Nous avons fait allusion précédemment à l’existence de certains « points d’arrêt », dans l’histoire du monde aussi bien que dans la vie des individus : c’est comme si, lorsque l’équilibre est près d’être rompu par la prédominance de l’une des deux tendances adverses, l’intervention d’un principe supérieur venait donner au cours des choses une impulsion en sens inverse, donc en faveur de l’autre tendance. Là réside en grande partie l’explication de la théorie hindoue des avatâras, avec sa double interprétation suivant les conceptions shivaïste et vishnuiste ; pour comprendre cette double interprétation, il ne faut pas penser seulement à la correspondance des deux tendances en présence, mais surtout à cette sorte d’antinomie à laquelle donne lieu la conception de l’équilibre cosmique, et que nous avons exposée plus haut : si l’on insiste sur le maintien, par cet équilibre, de l’état actuel de différenciation, on a l’aspect vishnuiste de la doctrine ; si l’on envisage au contraire l’équilibre comme reflétant l’indifférenciation principielle au sein même du différencié, on en a l’aspect shivaïste. En tout cas, dès lors qu’on peut parler d’équilibre, c’est qu’il faut sans doute moins insister sur l’opposition des deux principes que sur leur complémentarisme ; d’ailleurs le rattachement à l’ordre métaphysique ne permet pas d’autre attitude.
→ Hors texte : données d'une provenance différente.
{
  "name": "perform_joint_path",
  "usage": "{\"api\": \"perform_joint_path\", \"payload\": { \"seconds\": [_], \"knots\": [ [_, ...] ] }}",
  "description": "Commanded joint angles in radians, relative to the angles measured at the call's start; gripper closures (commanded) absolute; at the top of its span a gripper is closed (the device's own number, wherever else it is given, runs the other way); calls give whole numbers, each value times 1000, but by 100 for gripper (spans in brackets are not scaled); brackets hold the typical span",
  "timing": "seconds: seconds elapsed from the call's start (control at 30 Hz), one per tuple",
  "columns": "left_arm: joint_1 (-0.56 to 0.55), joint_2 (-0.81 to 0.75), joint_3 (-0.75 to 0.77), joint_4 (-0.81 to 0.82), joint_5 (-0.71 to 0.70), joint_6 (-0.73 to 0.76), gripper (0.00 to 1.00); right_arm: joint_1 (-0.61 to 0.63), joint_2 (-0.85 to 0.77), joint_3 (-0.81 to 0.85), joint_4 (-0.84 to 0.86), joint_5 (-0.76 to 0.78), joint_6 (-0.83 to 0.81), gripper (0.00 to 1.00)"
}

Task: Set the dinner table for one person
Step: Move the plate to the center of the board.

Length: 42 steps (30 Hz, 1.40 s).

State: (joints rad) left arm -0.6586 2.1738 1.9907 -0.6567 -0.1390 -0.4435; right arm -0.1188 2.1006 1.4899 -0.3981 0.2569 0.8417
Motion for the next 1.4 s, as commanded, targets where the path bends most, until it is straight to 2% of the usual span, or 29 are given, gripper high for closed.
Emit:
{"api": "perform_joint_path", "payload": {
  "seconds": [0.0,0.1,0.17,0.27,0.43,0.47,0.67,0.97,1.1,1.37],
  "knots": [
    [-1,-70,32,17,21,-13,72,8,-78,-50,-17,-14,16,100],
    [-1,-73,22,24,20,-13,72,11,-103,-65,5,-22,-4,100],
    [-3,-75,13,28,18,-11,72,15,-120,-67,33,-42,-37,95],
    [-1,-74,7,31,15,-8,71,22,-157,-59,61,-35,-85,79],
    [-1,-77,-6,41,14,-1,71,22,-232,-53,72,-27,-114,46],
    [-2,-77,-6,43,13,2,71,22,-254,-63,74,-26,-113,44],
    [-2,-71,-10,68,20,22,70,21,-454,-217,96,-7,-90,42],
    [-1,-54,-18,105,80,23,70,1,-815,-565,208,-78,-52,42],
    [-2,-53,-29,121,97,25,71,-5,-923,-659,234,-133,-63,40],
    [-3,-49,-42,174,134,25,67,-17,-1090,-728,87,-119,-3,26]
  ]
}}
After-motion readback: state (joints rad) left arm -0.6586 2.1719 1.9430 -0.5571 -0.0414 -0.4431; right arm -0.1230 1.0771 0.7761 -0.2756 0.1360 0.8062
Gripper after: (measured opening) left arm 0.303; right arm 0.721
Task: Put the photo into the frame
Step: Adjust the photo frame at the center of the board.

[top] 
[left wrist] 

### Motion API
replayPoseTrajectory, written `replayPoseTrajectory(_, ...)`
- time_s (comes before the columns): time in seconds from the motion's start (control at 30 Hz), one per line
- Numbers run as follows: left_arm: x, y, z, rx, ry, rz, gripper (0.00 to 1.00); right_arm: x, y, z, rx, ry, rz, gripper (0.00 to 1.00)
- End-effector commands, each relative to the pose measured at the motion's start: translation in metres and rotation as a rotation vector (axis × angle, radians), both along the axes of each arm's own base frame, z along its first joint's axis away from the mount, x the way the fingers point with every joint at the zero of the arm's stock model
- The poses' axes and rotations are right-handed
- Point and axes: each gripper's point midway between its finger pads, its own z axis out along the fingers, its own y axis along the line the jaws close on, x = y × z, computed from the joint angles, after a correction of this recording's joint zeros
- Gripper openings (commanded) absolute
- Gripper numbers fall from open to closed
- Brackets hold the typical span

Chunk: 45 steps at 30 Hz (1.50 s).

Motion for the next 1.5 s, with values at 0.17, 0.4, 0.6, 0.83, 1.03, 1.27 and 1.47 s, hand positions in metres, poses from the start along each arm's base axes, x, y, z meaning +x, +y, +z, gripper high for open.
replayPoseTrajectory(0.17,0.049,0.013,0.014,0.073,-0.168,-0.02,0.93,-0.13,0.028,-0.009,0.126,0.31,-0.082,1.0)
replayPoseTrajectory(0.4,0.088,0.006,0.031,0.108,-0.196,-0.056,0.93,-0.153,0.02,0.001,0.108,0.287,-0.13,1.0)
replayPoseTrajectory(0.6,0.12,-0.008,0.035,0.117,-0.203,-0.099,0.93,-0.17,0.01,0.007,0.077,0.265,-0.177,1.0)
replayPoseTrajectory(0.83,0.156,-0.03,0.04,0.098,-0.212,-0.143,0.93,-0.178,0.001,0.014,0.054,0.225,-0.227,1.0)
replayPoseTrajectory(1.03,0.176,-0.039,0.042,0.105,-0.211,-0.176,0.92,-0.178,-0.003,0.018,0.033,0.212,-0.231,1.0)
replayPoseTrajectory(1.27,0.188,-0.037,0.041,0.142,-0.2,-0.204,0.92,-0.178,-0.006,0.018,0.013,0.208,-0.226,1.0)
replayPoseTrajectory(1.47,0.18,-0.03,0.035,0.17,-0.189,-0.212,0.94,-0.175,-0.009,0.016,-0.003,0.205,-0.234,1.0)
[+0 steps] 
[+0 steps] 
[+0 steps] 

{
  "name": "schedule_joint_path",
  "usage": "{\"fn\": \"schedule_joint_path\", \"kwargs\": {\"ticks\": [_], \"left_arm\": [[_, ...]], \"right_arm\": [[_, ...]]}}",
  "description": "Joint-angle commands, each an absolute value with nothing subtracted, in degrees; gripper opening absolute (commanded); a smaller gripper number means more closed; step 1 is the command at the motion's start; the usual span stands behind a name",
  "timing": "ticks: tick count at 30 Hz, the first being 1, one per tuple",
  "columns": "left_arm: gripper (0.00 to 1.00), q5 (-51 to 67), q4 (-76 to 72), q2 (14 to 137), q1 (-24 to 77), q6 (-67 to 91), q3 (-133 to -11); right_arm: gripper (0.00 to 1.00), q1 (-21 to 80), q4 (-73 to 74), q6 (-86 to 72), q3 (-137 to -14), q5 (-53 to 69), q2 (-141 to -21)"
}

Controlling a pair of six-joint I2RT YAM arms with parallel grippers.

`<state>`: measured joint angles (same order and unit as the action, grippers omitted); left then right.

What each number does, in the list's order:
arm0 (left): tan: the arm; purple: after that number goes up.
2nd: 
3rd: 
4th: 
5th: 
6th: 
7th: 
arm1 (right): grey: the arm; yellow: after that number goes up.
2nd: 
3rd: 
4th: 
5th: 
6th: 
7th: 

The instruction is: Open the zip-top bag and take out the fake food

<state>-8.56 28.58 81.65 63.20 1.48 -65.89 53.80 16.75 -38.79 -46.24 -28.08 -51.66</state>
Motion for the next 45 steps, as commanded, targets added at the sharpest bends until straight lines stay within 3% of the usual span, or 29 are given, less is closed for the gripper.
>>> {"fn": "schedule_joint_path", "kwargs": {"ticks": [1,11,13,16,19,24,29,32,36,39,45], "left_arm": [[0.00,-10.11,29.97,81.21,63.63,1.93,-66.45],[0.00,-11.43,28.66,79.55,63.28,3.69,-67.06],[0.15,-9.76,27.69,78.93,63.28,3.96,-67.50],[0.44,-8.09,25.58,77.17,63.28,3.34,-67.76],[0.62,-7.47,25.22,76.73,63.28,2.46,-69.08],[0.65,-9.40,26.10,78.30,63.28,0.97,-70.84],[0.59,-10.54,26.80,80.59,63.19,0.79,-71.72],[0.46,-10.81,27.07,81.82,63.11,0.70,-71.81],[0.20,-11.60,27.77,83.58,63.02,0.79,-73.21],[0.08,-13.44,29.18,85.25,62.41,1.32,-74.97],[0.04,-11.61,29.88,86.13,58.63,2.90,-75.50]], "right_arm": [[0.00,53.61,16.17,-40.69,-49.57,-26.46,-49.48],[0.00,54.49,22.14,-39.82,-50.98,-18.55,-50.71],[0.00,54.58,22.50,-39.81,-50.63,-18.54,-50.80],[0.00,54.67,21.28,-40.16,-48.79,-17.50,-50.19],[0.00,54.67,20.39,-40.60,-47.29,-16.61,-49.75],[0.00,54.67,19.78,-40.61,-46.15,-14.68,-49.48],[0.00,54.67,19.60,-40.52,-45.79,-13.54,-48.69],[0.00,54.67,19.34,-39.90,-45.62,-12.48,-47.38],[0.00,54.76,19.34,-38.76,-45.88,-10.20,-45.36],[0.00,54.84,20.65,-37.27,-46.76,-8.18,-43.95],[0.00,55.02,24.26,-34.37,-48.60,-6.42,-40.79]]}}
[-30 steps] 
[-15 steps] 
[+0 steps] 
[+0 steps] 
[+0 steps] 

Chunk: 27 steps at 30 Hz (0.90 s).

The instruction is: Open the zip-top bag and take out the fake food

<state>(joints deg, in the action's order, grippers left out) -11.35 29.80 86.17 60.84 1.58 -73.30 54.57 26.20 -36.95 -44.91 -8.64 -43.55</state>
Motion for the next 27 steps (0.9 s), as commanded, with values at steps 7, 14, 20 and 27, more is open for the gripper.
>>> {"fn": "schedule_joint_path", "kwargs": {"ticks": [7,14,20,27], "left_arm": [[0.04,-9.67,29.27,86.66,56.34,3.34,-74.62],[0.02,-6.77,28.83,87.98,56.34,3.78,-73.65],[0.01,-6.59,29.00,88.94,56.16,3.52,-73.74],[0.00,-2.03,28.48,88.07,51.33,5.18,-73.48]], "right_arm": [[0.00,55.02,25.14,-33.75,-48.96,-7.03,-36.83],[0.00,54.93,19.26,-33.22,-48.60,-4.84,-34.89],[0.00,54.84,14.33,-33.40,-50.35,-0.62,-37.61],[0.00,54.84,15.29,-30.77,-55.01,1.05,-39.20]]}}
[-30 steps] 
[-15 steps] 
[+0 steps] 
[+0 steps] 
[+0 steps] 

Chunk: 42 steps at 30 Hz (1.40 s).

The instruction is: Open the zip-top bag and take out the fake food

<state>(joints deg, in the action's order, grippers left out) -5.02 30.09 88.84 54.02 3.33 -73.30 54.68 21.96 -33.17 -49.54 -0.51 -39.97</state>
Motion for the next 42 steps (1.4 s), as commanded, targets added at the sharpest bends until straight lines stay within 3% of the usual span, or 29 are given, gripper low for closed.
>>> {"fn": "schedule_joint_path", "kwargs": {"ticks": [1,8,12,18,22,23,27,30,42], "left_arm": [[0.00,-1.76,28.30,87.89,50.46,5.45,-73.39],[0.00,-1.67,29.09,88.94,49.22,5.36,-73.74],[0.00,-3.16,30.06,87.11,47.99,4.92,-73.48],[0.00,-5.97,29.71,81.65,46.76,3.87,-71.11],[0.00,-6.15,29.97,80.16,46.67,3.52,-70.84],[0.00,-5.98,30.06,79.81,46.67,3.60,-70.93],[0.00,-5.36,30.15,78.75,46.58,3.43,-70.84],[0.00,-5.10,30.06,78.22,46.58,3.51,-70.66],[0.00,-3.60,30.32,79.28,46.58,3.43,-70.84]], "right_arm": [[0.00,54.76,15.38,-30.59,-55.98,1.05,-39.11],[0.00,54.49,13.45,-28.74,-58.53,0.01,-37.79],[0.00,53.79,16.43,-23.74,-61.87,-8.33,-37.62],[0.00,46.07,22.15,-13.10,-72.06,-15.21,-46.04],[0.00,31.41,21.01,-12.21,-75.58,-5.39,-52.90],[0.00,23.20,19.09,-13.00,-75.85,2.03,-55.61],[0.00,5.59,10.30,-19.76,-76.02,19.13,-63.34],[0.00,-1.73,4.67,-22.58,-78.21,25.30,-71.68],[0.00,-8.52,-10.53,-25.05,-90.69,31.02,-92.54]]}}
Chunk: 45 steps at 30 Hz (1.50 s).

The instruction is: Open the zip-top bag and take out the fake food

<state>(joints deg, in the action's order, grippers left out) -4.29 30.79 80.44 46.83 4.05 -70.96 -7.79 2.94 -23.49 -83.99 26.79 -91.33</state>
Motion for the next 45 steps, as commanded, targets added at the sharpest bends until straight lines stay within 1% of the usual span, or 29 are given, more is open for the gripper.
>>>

A part ce dernier point, la considération des deux principes dont nous venons de parler s’accorde avec celle de M. Lasbax, d’abord en ce que ces principes, sous quelque modalité qu’on les envisage, apparaissent en quelque sorte comme symétriques et se situent à un même degré d’existence, et ensuite en ce qu’ils sont également actifs l’un et l’autre, bien qu’en sens contraire. M. Lasbax déclare en effet que « l’opposition n’est pas entre un principe actif qui serait l’esprit et un principe passif qui serait la matière ; les deux principes sont, au contraire essentiellement actifs » (p. 428) ; mais il convient d’ajouter qu’il entend caractériser ainsi « l’ultime dualité du monde », qu’il conçoit d’une façon beaucoup trop anthropomorphique, comme une lutte de deux volontés ». Tel n’est pas notre point de vue : la dualité que nous avons envisagé en dernier lieu, bien que d’une portée extrêmement étendue, n’est pas véritablement ultime pour nous ; mais, d’autre part, la dualité de l’esprit et de la matière, telle qu’on l’entend depuis Descartes, n’est qu’une application très particulière d’une distinction d’un tout autre ordre. Nous nous étonnons que M. Lasbax écarte si facilement la conception de la dualité sous l’aspect de l’actif et du passif, alors qu’il insiste tant, d’un autre côté, sur la dualité des sexes, qui pourtant ne peut guère se comprendre autrement. Il n’est guère contestable, en effet, que le principe masculin apparaît comme actif et le principe féminin comme passif et que d’ailleurs ils sont bien plutôt complémentaires que vraiment opposés ; mais c’est peut-être justement ce complémentarisme qui gêne M. Lasbax dans la considération de l’actif et du passif, où l’on ne peut guère parler d’opposition au sens propre de ce mot, parce que les deux termes en présence, ou les principes qu’ils représentent à un certain point de vue, ne sont pas d’un seul et même ordre de réalité.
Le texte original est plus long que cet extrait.